Clean air, wide spaces, island-hopping tours, building space prices 40% cheaper, low-priced foods and services (especially health and senior care), low living costs for retirees, are very powerful magnets for our resort chain businesses. Internet and telecoms facilities, and multi-racial business prospects (millions of 1st World tourists) add to the attraction. Employee union copycats will create trillion-dollar tourism industries all over the tropics.

3. Local and export sale of E75 fuel (75% ethanol, 25% gasoline) will enable the Philippines to earn perpetual ‘OPEC volume’ incomes, especially when Philippine ethanol producing joint ventures expand throughout the tropics. According to Brazilian experience, ethanol refineries make a profit at an astounding 80% of sales.

Our schemes enable employee masses to own both sweet sorghum farms and ethanol distilleries. Trillion-dollar consumer markets will thereby form in the Philippines and wherever Philippine ethanol industries expand. E75-fueled bus, taxi and cargo service companies will likely crop up wherever there are ethanol distilleries. The same for boat fleets and ship transports.

Again our anti-poverty army should lead the way up to tropics-level, all at excellent profit for us all, courtesy of the EWM and LME laws. E75 fuel will help conserve the world’s limited stocks of hydrocarbon fuels so the oil cartel should be thankful. Petrodollar magnates should invest in 3rd World biofuel production instead of viewing the industry as a rival.

Monday, December 15, 2008

Ending the Current Recession (Part 5 of 5): Phil. Joint Venture Markets

Here’s more on how Philippine investment union joint ventures may sell their hundred billion-dollars’ worth of products and services:

4. Complete tourist facilities plus 1st World tourist agency nets run by Filipino communities worldwide (with friends numbering millions) will create a huge Philippine tourist flood. The Japanese public alone has some $12 trillion or so in savings and financial assets circulating in banks and as stocks and bonds. For Japanese, staying in Philippine island resorts for extended periods costs much less than staying in Japan for the same period. This is especially true for Japanese retirees.

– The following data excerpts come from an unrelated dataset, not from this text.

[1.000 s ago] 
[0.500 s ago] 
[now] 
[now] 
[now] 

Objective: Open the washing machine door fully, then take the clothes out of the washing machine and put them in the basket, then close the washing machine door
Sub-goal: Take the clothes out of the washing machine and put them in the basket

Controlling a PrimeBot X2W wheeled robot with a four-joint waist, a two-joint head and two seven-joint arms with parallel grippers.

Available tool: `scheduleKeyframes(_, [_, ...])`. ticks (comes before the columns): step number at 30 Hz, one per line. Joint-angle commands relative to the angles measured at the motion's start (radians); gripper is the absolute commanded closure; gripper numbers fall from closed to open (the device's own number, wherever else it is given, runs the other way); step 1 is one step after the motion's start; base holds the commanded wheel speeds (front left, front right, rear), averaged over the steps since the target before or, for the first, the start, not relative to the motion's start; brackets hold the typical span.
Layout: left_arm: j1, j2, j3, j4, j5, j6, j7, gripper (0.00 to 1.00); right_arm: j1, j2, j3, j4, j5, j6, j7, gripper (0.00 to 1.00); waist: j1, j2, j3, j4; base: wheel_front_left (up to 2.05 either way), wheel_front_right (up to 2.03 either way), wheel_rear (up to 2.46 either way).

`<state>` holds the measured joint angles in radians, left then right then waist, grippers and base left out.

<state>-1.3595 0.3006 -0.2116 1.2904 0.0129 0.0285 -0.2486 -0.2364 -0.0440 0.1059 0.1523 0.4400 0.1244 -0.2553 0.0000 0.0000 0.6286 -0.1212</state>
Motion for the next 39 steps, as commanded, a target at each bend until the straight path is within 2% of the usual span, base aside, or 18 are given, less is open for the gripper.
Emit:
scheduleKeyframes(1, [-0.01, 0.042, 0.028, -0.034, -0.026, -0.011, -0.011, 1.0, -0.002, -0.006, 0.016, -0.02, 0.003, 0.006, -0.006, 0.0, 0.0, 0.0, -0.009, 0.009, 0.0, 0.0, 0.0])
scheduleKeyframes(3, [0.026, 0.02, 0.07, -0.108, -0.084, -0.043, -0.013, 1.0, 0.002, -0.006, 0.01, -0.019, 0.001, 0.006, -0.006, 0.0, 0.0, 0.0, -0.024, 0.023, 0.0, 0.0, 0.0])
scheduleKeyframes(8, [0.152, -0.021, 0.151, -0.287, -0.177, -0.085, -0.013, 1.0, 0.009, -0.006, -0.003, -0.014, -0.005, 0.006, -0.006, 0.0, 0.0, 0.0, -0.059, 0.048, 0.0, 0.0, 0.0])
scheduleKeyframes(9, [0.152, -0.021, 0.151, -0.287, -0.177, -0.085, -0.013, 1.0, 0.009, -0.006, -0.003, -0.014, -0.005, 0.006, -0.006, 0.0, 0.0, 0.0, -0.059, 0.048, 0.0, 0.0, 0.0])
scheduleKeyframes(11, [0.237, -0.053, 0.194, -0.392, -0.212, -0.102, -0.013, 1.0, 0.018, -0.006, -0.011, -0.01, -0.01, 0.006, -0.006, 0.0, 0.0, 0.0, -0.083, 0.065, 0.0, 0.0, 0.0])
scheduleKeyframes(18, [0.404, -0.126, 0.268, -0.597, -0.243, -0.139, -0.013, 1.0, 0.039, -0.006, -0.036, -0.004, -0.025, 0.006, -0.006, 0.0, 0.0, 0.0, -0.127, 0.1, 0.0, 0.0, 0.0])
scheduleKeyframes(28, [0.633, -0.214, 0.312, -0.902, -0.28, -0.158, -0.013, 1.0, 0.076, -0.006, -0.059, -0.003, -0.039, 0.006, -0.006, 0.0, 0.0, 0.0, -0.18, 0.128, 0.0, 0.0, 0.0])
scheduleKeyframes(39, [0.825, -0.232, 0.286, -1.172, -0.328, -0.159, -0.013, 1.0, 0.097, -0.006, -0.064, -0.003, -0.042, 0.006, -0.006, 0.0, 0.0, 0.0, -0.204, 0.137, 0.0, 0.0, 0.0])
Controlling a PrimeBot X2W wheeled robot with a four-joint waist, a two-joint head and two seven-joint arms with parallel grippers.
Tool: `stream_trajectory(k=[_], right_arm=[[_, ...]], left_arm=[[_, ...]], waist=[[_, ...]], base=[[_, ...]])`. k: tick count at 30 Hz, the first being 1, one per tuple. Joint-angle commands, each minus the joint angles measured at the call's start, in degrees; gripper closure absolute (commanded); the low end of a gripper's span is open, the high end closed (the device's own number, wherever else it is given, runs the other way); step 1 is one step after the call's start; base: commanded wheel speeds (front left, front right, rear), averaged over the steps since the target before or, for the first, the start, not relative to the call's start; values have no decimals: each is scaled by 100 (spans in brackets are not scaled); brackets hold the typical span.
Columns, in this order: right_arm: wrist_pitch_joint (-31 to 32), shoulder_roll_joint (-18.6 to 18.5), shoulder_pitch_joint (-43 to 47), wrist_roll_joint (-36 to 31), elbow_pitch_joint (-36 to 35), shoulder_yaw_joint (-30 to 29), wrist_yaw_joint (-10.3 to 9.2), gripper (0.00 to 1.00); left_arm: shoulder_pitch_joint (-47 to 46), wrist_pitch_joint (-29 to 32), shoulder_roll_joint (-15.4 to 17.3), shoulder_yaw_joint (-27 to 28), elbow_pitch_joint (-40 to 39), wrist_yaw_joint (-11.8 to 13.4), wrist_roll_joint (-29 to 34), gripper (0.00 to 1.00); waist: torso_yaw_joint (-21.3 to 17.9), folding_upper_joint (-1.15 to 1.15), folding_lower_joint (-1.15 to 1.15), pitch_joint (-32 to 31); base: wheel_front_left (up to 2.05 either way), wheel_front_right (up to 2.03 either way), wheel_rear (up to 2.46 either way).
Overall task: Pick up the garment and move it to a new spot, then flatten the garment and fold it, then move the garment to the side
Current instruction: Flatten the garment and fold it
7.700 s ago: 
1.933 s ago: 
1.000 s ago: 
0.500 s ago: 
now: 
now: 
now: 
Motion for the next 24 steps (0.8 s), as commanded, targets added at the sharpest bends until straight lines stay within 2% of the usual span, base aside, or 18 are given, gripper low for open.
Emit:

A Japanese retirement nest can last ten times longer and actually multiply in the Philippines if invested in our types of tourism and ethanol-related schemes. Tour boat fleets and multi-racial friendships make extended Philippine vacations very enjoyable for both retirees and vacationing yuppies.

Japanese companies may also set up satellite offices in Philippine forest resort condos for such functions as product design, internet-based services, sales and business expansion thru friendships with tourist-entrepreneurs of all races.

Some ten million Filipino contract workers and migrants work in 1st World countries. Most come home on occasion for long visits. Their multi-racial friends will likely tag along when Philippine tourist facilities become world-class. Filipino communities’ tour agency nets may popularize sports and activity club linkages worldwide with view to joint friendship tours with Philippine clubs, student associations and employee unions.

Friendship tours are much more enjoyable and less costly for all tourists. Activities may include bird cataloguing and breeding, discovery of new marine and forest species (only around 1% have been described and named), creation of the club’s own patch of forest and coral reef, formulating ecology-rebuilding business ideas, and other meaningful activities. Learning tours may be interspersed with exploration thru motorbike caravan, kayaking, surfing, inter-island sailing, etc.

To keep tourism costs low while earning on tour, the club may invest in their own forest camps and study facilities, and set up such special courses as aquarium and terrarium construction and sale, Asian massage, yoga and anti-stress systems, martial arts, healthy Asian menus, wood and stone carving, ceramic arts, and whatever special skills tourists have. Friendship and activity tours create the bonding that keeps multi-racial tourists coming back for more. Our anti-poverty cyber army should form the corporate and club models for all these fun and profitable activities.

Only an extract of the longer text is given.